La faim après le pouvoirla dernière chanson du Cent ans ou plus Le Parlement européen est, à bien des égards, le plus pertinent : un plaidoyer pur et simple pour la démocratie sous pression. « Ooh, comment est-ce possible? » » veut savoir le chanteur alors que la balance de la justice semble fondre. « Tous les saints du ciel, dites une prière pour moi. »

« Nous pourrions si facilement écrire les choses les plus sombres, car elles nous entourent tous les jours. Mais je pense que les gens veulent de l’espoir », dit Hirst. « Sur ce dernier morceau, je pense que Jim apporte cela avec cet incroyable solo de guitare. Il m’a dit : ‘Cette chanson de Pink Floyd que tu as écrite, Rob…’ et j’ai répondu : ‘Ouais, tu sais quoi faire’. »

PRISE 7 : LES RÉPONSES SELON ROB HIRST

  1. Je n’ai jamais eu de smartphone et je ne réponds jamais à mon stupide téléphone. Est-ce admissible?
  2. Une douleur terrible.
  3. « Soyez gentil, car tous ceux que vous rencontrez mènent une grande bataille. » (Diversement attribué)
  4. Toute douleur inutile que j’ai causée à quelqu’un au fil des années.
  5. par Dorian Lynskey. C’est une histoire de musique contestataire. C’est tout à fait un tome de table basse, mais je vous le recommande.
  6. par Thunderclap Newman.
  7. J’aurais aimé flâner dans Sydney, l’endroit où j’ai toujours vécu et que j’ai toujours aimé, dans les années 1850, après la ruée vers l’or. Ouais. J’adorerais aller me promener sur le port. Imaginer. Ce serait plutôt génial.

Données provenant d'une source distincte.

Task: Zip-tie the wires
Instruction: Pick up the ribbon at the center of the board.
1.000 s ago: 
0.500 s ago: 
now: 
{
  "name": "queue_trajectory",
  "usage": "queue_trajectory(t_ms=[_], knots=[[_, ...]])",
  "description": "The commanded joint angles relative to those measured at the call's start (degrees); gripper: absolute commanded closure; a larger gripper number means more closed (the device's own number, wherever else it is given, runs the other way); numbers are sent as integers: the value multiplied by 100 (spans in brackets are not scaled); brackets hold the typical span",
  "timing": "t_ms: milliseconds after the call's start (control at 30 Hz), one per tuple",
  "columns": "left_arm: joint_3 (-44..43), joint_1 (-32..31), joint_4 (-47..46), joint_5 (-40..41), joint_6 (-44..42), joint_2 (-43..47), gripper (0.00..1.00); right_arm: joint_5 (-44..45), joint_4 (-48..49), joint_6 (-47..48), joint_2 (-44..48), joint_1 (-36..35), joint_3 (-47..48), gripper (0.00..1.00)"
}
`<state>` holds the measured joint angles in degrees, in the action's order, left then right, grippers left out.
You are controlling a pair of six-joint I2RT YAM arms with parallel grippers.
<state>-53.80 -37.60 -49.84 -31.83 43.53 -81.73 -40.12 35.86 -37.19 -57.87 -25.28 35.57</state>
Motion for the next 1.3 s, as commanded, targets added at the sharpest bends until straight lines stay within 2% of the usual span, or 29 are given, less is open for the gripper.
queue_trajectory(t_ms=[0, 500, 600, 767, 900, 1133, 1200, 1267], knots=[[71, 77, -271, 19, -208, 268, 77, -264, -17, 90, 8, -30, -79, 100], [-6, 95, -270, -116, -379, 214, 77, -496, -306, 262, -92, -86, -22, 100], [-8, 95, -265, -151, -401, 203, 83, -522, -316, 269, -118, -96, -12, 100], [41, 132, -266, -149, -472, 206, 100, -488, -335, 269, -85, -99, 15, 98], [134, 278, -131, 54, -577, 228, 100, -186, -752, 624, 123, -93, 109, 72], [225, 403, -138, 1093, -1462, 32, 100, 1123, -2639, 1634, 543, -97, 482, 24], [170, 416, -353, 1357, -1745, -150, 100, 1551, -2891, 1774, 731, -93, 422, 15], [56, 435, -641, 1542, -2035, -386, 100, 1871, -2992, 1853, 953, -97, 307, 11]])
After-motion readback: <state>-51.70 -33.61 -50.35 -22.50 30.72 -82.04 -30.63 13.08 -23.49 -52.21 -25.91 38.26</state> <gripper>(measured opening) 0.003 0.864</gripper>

Aux Powderworkers et à leurs semblables rouillés, la référence au dernier morceau épique du premier album de Midnight Oil de 1978, Moginie’s. Rien de perdu, rien de gagnéest à peu près aussi poignant que la musique rock. «J’ai dit: ‘Jim, exprime tout simplement à travers ton incroyable guitare’», dit Hirst. « Et il l’a fait. »

Il admet que remettre son propre instrument au coffre-fort de l’histoire a apporté « une combinaison de soulagement et de nostalgie… Ce noir était comme un ami proche. Les choses que Kit a vues : renversées dans des camions, éjectées des contremarches, trempées dans l’eau et le Gatorade… mais cela revenait toujours. »

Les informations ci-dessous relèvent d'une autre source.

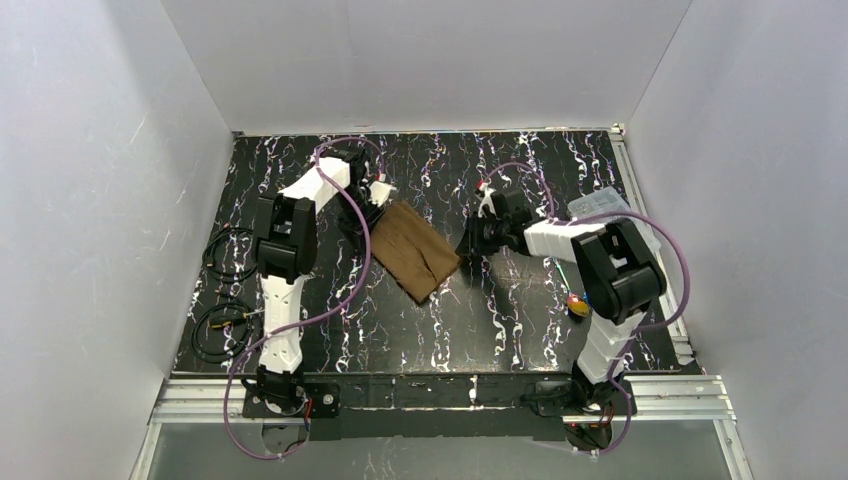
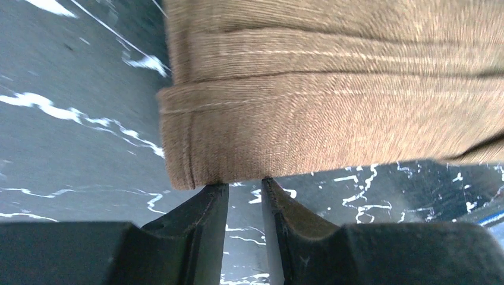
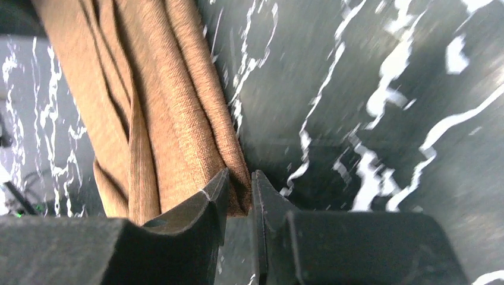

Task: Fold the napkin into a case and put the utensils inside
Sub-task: Rotate the 2/3-rectangle-folded napkin at the center of the board.

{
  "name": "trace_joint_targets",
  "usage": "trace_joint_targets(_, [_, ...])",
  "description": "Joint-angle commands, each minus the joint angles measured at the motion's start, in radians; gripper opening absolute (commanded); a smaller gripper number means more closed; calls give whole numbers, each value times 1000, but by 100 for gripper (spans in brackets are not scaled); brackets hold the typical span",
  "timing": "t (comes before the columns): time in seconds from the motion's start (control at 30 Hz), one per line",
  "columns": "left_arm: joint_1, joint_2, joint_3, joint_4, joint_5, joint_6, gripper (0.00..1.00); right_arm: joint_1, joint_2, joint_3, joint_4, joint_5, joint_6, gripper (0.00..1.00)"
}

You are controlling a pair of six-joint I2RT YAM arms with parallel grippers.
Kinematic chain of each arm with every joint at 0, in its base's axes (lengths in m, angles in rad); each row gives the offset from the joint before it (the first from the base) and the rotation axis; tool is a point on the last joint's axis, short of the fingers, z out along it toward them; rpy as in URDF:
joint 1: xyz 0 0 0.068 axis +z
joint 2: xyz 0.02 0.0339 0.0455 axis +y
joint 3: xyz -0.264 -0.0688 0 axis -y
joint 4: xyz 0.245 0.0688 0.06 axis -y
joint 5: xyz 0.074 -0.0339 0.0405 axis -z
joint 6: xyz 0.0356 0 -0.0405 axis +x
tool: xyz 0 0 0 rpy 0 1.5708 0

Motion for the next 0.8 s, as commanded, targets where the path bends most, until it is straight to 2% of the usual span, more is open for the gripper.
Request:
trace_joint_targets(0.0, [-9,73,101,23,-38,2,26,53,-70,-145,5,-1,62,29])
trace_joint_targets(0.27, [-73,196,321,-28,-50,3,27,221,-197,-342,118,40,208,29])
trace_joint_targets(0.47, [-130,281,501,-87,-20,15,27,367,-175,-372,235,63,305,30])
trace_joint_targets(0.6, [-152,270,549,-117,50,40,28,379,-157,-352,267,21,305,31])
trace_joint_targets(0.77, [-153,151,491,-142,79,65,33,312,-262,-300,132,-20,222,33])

Lorsqu’on lui demande s’il croit en quelque chose au-delà de son propre corps marqué par les combats, il répond avec réflexion. « Oui, je le fais », dit-il avec hésitation, même si un premier aperçu de l’hypocrisie de la religion organisée l’a fait passer « par la porte païenne » à 13 ans. « Depuis, je ne suis plus allé dans une église, sauf pour les mariages et les funérailles…

« Je crois qu’il y a quelque chose », réfléchit-il, regardant sans aucun doute au-delà des fleurs de jacaranda dans la brousse australienne qu’il adore, « mais je le ramènerais sur Terre. Je crois que tous les indices sont là-bas dans la brousse, nous attendant. Et nous devons le protéger, pour notre bien et pour la Terre. »

Ce serait un message d’adieu approprié de la part d’un homme dont la vie a été consacrée à la beauté et à la résistance. Mais aujourd’hui, la musique qui sommeille en lui n’a toujours pas de fin.

« Honnêtement? Cent ans ou plus ce serait un joli serre-livre », dit-il. « Mais je pense qu’il pourrait y avoir quelques idées qui circulent. Même si je ne joue pas vraiment de la batterie – juste des pinceaux et des percussions – les chansons sonnent toujours bien.

« Malheureusement, je pense que c’est une malédiction à vie », dit-il en riant. « Je me réveille encore la nuit avec des paroles et des mélodies. Insomnie musicale. Si vous êtes un auteur-compositeur, béni ou maudit, c’est toujours là. Peut-être qu’il y a quelques chansons supplémentaires. On ne dit jamais jamais. »

Cent ans ou plus de Rob Hirst, Jim Moginie, Hamish Stuart (Eleven: A Music Company) sort le vendredi 14 novembre.